Health News Roundup

A new tool to track health disparities, and more in this week’s roundup

A new tool tracks health disparities in the U.S. — and highlights major data gaps
Katie Palmer, STAT, May 26
The pandemic has reinforced the reality of racial disparities in the U.S. health system. But that story remains difficult to see in the data, which is still inconsistently collected and reported across the country. A coalition of researchers and advocates at the Satcher Health Leadership Institute at Morehouse School of Medicine launched a tool they hope will fill some of those gaps: the Health Equity Tracker, a portal that collects, analyzes, and makes visible data on some of the inequities entrenched in U.S. medicine.
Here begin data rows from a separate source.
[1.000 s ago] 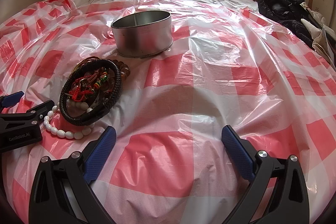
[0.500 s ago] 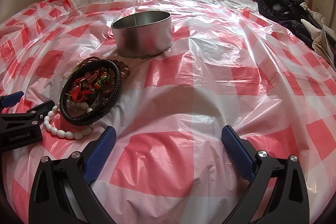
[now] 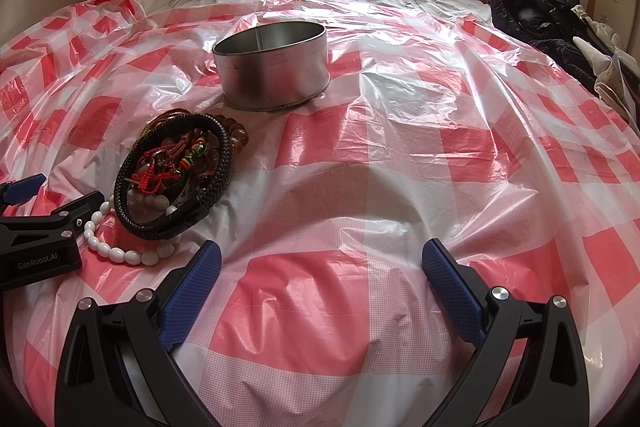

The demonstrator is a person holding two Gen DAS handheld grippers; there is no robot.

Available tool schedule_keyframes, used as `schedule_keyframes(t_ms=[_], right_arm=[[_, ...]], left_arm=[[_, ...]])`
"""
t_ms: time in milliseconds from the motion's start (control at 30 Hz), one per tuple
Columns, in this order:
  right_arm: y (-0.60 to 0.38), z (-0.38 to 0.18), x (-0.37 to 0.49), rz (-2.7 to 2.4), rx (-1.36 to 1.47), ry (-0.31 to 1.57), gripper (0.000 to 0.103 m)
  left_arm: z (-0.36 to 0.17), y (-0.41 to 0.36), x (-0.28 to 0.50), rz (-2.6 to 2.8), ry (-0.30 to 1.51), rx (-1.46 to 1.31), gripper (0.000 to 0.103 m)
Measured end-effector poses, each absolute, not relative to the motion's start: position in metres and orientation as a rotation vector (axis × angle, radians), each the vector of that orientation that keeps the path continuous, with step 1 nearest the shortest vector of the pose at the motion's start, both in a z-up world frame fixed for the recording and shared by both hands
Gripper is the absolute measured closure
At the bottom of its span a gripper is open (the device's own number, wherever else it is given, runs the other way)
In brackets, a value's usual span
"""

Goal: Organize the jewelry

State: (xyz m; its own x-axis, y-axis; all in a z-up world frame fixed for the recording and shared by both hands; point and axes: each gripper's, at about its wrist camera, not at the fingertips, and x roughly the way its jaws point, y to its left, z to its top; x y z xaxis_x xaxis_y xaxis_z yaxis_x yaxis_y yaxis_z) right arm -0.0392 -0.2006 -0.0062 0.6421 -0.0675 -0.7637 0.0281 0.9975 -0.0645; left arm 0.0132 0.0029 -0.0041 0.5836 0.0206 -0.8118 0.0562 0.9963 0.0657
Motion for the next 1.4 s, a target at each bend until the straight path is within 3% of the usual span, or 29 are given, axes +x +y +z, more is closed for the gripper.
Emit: schedule_keyframes(t_ms=[567,800,967,1133,1200,1400], right_arm=[[-0.205,-0.002,-0.039,-0.04,-0.022,0.854,0.006],[-0.207,-0.002,-0.04,-0.037,-0.001,0.848,0.006],[-0.209,-0.002,-0.041,-0.039,0.019,0.843,0.006],[-0.21,-0.002,-0.04,-0.039,0.02,0.842,0.006],[-0.21,-0.002,-0.04,-0.039,0.019,0.842,0.006],[-0.21,-0.001,-0.04,-0.038,0.02,0.842,0.006]], left_arm=[[-0.001,0.007,0.011,-0.04,0.959,0.058,0.007],[0.022,0.01,-0.003,-0.118,0.869,-0.007,0.01],[0.033,-0.008,-0.01,-0.239,0.808,0.009,0.02],[0.027,-0.026,-0.001,-0.232,0.822,0.065,0.05],[0.025,-0.034,0.002,-0.243,0.838,0.079,0.055],[0.026,-0.049,0.01,-0.252,0.829,0.115,0.055]])
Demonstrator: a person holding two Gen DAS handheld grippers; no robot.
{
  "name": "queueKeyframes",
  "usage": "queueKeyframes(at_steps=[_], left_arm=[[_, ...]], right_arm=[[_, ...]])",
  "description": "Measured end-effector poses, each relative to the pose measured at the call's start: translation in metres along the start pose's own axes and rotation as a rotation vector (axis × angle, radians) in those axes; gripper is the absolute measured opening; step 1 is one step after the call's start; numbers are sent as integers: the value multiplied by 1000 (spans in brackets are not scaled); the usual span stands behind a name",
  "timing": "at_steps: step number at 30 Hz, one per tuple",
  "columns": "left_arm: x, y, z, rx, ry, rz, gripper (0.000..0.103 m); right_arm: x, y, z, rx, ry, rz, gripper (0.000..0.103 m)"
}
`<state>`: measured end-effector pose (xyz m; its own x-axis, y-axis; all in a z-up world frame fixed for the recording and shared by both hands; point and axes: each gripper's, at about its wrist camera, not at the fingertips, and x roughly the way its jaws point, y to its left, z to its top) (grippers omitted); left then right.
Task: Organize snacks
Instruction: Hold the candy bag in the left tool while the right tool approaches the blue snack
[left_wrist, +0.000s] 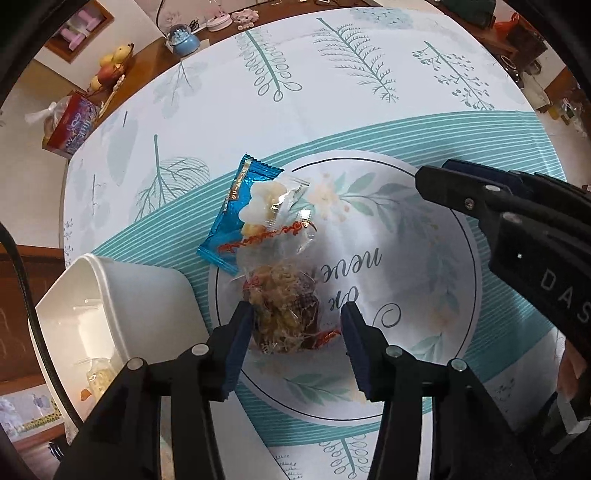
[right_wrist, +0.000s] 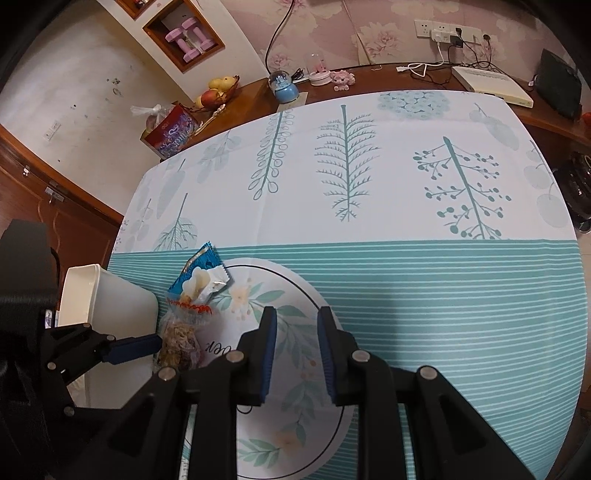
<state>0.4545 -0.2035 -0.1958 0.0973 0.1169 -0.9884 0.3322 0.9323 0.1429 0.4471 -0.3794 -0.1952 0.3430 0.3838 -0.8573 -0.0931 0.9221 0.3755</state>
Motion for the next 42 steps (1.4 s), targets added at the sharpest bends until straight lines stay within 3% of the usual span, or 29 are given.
queueKeyframes(at_steps=[3,5,9,11,13,14,19,21,23,24,28,34,42], left_arm=[[0,3,-2,-4,-9,-2,44],[-2,3,-3,-13,-15,-4,36],[-4,7,-7,-21,-19,-16,33],[-11,9,-9,-23,-42,-4,19],[-19,11,-13,-18,-48,-28,18],[-21,13,-15,-21,-42,-45,1],[-30,14,-21,-42,-30,-81,4],[-32,16,-21,-60,-31,-110,10],[-31,19,-23,-78,-20,-121,27],[-30,20,-24,-84,-14,-128,30],[-27,22,-27,-114,-2,-168,35],[-12,32,-25,-205,57,-181,41],[-11,32,-21,-218,45,-151,46]], right_arm=[[0,-1,0,-1,0,-9,23],[0,-2,0,-1,-1,-8,23],[-1,-1,0,-5,-1,-9,23],[-1,0,0,-9,1,-11,23],[-1,2,0,-11,2,-16,23],[-1,4,0,-14,2,-16,23],[3,11,1,10,9,25,23],[6,14,2,28,14,50,23],[9,18,3,32,20,71,23],[11,20,5,36,24,85,23],[24,28,9,57,56,147,39],[34,29,16,75,78,176,40],[42,28,18,90,102,231,40]])
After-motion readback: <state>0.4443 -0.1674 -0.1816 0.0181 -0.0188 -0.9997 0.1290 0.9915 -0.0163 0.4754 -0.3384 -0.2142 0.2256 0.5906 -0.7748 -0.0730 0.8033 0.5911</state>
With Black women at highest risk of maternal death, some states extending Medicaid
Christine Herman, NPR, May 25
When a woman dies during pregnancy or within a year of childbirth in Illinois, that’s considered a maternal death. A recent analysis found that about 75 women in Illinois die from pregnancy-related causes each year. Consistent with national trends, Black women are at greater risk than white women, and the vast majority of the deaths were preventable. One policy change that would remove some of the barriers to health for many of these women is to make sure low-income moms enrolled in Medicaid don’t lose that coverage after their baby is born. Currently, some women can lose that coverage as soon as 2 months after giving birth.

CT’s civil rights enforcement agency: segregation has ‘particularly deadly effect’ amid pandemic
Jaqueline Rabe Thomas, The Connecticut Mirror, May 24
The Connecticut watchdog agency tasked with enforcing the state’s anti-discrimination laws produced a report on the role housing segregation is playing to disproportionately kill Black and Latino residents during the pandemic. The impact of segregation was especially troublesome during the pandemic, because the same minorities who live in segregated areas and work in jobs, such as grocery stores and nursing homes that couldn’t be performed from home, were disproportionately impacted by COVID itself. Black residents in Connecticut have a death rate from COVID-19 that is more than twice that of white residents, while the death rate for Hispanics is nearly 2 times that of whites, according to state data.

These sisters with sickle cell had devastating and preventable strokes
Gina Kolata, The New York Times, May 23
Kyra Jones, a twelve year old with sickle cell, suffered a devastating stroke – a common complication of this disease, which afflicts 100,000 Americans, most of them Black. She most likely would never have had the two strokes if she had been given an annual screening test and treatment proven more than two decades earlier to prevent nine out of 10 strokes in children with the disease and recommended by the National Institutes of Health. But like countless other children with sickle cell, she was never screened.

How medical jargon can make COVID health disparities even worse
Fran Kritz, NPR, May 24
The scientific evidence on what to do to prevent and treat COVID-19 has been changing rapidly over the past year. Simply keeping up with the latest understanding and guidance has been especially challenging for a number of groups in the U.S. especially people who speak little or no English. Translating the medical jargon into understandable guidance has to be done carefully otherwise it can have devastating consequences. For example, the common medical guidance that anyone who thinks they might have COVID-19 should call a doctor. Translated incorrectly it could be interpreted as ‘Don’t go to the emergency room until you call your doctor — even if you have symptoms of severe illness.’ And that could, in some cases, be a fatal mistake.